Unicode の特定のバージョンに対して正規分解【canonically decomposed】を固定することによって、Unicode のより新しいバージョンで定義された文字の使用を拒絶することはありません。

なぜなら、Unicode 協会は合成済み【precomposed】の文字をこれ以上追加することはないことを保障しているため、アプリケーションは、Unicode の将来のバージョンで定義される文字を、互換性の問題を伴わずに記録することを想定できるのです。

注:実装の差異のため、Mac OS 9 上で入力されたけれど Mac OS X 上では化けて見えるときに、HFS+ ボリューム上のファイル名の中の誤った Unicode が正しく表示されることがあります。同様に、Mac OS X 上で入力された、誤った Unicode は、Mac OS 9 では化けて見えることがあります。【?】

すべての BSD システム関数は、その文字列パラメータが UTF-8 エンコーディングであり、例外はないと想定しています。BSD システムルーチンを呼ぶコードは、すべての const *char パラメータの内容が正規の UTF-8 エンコーディングであることを保障する必要があります。

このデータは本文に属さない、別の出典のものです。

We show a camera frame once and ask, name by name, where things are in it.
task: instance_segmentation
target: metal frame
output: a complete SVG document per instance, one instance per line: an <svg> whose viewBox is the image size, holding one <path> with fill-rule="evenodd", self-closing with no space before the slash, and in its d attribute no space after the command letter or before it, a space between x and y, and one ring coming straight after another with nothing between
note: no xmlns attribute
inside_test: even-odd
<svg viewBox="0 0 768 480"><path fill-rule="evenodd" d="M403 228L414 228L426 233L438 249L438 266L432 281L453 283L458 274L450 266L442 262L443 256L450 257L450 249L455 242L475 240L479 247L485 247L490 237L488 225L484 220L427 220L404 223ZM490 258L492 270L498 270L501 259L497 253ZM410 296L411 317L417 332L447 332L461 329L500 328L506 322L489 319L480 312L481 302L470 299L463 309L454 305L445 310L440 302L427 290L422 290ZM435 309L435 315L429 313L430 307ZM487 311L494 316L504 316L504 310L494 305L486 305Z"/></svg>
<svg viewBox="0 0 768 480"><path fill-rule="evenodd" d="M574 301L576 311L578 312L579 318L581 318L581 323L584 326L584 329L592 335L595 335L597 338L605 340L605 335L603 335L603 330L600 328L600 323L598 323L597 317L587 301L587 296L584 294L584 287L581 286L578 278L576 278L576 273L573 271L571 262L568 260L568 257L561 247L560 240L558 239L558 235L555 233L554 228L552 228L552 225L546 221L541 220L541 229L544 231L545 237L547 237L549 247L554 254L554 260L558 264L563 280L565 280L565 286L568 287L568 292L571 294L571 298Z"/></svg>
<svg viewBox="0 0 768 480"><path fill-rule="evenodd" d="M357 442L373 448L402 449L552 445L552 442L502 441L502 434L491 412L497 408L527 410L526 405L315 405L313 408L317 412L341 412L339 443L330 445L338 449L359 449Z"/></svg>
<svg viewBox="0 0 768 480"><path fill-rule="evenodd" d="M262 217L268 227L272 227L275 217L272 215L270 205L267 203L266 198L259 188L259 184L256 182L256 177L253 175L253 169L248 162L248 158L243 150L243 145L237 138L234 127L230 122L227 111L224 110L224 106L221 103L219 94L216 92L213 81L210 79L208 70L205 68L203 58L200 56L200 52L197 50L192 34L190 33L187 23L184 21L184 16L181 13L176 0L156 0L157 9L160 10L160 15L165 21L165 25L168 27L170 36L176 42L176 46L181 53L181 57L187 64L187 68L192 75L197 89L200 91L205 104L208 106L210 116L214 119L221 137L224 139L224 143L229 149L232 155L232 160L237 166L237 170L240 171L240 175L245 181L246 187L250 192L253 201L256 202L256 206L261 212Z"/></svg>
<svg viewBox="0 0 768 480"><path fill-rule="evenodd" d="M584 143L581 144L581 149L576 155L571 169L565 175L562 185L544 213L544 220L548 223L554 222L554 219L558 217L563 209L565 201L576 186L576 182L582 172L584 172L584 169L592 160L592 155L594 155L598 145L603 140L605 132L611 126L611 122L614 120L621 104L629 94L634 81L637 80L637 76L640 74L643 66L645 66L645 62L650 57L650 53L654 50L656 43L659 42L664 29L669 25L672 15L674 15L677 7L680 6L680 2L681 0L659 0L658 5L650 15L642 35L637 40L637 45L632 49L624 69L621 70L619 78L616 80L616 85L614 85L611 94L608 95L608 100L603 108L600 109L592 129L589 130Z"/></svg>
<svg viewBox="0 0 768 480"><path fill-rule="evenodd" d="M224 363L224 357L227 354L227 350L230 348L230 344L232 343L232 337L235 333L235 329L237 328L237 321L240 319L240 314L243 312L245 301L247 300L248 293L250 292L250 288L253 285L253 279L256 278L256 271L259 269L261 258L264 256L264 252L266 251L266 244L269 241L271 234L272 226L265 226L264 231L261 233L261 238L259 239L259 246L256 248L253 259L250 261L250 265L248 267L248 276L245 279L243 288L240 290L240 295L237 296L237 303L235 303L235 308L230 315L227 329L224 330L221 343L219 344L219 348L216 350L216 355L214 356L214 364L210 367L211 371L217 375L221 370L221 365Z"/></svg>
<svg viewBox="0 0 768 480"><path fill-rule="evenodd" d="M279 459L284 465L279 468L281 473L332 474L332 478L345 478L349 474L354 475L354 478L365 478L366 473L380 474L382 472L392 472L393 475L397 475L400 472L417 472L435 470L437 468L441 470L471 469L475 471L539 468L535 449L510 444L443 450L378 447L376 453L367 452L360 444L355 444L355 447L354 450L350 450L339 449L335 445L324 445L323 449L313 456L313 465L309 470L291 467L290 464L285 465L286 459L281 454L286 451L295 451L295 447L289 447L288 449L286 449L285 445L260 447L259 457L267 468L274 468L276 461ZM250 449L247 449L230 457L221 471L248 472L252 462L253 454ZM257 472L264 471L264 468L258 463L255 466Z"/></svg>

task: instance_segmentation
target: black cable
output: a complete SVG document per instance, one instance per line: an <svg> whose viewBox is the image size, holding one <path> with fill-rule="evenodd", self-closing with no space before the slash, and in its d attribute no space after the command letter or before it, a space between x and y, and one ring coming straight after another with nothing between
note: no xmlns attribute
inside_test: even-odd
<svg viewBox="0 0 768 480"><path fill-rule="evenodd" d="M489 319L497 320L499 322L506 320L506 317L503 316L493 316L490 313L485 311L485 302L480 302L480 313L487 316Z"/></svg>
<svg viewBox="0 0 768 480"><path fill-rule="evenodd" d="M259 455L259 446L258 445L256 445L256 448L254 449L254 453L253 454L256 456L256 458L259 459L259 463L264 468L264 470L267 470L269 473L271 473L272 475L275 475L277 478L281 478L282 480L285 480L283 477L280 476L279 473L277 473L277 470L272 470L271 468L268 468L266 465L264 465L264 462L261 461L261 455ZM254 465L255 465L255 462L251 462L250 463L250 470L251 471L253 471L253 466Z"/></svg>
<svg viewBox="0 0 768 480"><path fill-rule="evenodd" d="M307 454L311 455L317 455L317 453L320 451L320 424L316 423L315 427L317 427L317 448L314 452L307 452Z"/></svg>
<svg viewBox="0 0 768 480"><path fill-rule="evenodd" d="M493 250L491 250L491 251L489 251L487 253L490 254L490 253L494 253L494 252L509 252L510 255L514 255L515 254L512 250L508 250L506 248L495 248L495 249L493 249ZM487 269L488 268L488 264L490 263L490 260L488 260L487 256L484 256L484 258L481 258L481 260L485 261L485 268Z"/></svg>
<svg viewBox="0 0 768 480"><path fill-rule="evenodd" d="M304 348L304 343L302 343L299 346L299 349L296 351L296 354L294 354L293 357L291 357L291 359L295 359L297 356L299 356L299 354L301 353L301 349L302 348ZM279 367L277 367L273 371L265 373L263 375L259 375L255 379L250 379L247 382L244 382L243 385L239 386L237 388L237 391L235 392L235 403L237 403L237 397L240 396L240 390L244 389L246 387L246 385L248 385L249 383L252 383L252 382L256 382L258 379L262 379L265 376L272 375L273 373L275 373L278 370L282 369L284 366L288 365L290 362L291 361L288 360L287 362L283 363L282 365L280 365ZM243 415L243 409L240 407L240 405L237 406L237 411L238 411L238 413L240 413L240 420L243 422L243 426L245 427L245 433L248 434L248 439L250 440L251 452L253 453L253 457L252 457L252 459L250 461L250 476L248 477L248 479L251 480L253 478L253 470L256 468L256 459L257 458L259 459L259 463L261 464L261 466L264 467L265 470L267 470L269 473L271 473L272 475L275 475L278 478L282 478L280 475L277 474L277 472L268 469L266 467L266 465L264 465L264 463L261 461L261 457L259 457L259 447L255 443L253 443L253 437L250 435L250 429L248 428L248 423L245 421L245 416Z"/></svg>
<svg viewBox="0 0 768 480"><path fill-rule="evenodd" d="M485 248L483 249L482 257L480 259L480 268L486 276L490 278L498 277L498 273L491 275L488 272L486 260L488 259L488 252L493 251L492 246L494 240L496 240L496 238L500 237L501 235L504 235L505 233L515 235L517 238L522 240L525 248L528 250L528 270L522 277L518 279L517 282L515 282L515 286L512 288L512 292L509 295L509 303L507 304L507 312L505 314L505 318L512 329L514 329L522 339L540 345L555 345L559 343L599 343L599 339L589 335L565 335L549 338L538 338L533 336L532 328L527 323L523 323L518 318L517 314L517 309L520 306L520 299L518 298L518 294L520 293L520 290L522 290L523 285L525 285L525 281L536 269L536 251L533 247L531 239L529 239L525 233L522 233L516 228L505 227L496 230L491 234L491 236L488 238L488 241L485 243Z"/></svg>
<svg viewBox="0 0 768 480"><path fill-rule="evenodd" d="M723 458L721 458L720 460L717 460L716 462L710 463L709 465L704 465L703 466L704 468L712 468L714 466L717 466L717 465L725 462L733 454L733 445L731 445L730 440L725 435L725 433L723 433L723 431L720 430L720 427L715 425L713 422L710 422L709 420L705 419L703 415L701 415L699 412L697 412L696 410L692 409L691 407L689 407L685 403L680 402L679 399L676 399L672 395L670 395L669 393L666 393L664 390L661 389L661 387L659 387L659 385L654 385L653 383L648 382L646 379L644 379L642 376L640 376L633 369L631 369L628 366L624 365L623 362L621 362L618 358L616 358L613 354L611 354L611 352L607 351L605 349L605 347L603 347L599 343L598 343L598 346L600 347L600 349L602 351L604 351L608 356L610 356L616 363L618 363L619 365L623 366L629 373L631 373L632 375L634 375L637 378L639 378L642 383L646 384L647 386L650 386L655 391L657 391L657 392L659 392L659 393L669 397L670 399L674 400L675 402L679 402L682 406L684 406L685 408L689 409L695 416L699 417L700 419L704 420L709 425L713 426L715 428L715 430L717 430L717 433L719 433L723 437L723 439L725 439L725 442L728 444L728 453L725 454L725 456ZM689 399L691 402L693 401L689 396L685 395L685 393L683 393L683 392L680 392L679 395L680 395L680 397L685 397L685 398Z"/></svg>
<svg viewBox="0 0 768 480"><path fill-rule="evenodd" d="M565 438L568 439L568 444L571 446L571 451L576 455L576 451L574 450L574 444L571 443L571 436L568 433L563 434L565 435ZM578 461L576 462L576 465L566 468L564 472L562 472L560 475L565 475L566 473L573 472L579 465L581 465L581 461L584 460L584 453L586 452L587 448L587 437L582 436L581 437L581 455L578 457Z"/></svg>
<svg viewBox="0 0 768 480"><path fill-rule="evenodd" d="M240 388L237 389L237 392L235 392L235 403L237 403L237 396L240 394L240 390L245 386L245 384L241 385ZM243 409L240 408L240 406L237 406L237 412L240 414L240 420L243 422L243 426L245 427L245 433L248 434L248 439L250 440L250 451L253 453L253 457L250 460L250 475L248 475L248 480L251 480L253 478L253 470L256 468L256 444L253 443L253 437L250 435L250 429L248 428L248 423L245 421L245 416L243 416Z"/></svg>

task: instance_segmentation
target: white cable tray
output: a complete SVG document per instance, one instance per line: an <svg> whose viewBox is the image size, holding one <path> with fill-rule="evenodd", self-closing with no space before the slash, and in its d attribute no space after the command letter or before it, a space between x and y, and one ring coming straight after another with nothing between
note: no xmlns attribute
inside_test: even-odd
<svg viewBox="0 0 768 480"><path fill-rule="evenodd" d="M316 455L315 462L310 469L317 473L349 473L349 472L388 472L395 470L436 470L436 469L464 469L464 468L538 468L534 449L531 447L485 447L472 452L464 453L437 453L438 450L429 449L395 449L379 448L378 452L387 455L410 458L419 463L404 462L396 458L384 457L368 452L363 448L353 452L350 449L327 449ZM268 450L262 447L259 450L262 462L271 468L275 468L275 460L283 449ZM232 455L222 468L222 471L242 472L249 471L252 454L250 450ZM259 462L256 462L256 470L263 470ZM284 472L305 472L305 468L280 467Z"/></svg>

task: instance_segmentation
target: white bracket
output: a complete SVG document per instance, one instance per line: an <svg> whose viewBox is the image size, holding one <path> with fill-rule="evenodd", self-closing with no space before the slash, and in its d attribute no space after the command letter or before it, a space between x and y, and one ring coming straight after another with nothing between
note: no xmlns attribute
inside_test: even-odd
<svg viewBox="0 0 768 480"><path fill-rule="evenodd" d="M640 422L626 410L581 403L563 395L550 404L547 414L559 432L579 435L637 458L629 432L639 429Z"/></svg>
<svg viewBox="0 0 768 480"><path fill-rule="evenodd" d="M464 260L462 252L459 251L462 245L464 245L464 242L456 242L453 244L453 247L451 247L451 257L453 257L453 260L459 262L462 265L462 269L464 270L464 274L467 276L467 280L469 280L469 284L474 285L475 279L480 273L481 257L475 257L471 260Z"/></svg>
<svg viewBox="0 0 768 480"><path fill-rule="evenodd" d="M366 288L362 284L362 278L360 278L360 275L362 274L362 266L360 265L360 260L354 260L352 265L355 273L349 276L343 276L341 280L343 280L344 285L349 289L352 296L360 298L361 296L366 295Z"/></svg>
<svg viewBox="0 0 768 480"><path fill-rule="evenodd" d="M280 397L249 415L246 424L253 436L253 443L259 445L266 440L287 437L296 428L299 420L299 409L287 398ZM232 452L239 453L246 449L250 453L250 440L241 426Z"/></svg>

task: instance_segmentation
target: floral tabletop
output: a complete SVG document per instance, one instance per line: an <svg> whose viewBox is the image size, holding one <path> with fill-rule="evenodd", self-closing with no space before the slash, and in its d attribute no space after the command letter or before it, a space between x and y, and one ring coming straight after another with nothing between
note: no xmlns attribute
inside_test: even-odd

正規の UTF-8 文字列内では、分解可能な文字列はすべて分解されています。たとえば、é(0x00E9)は、e(0x0065)+ ́(0x0301)で表されます。

何かを正規の UTF-8 エンコーディングにするには、Cocoa と Carbon (Core Foundation を含む)において定義されている、「ファイルシステム表現」【file-system representation】インタフェースを使用します。

正規の文字列を取得する

Cocoa および Core Foundation は、共に、正規および非正規 Unicode 文字列にアクセスするためのルーチンを提供します。

Cocoa の文字列操作は、すべて NSString クラスと、そのサブクラスを通じて取り扱われます。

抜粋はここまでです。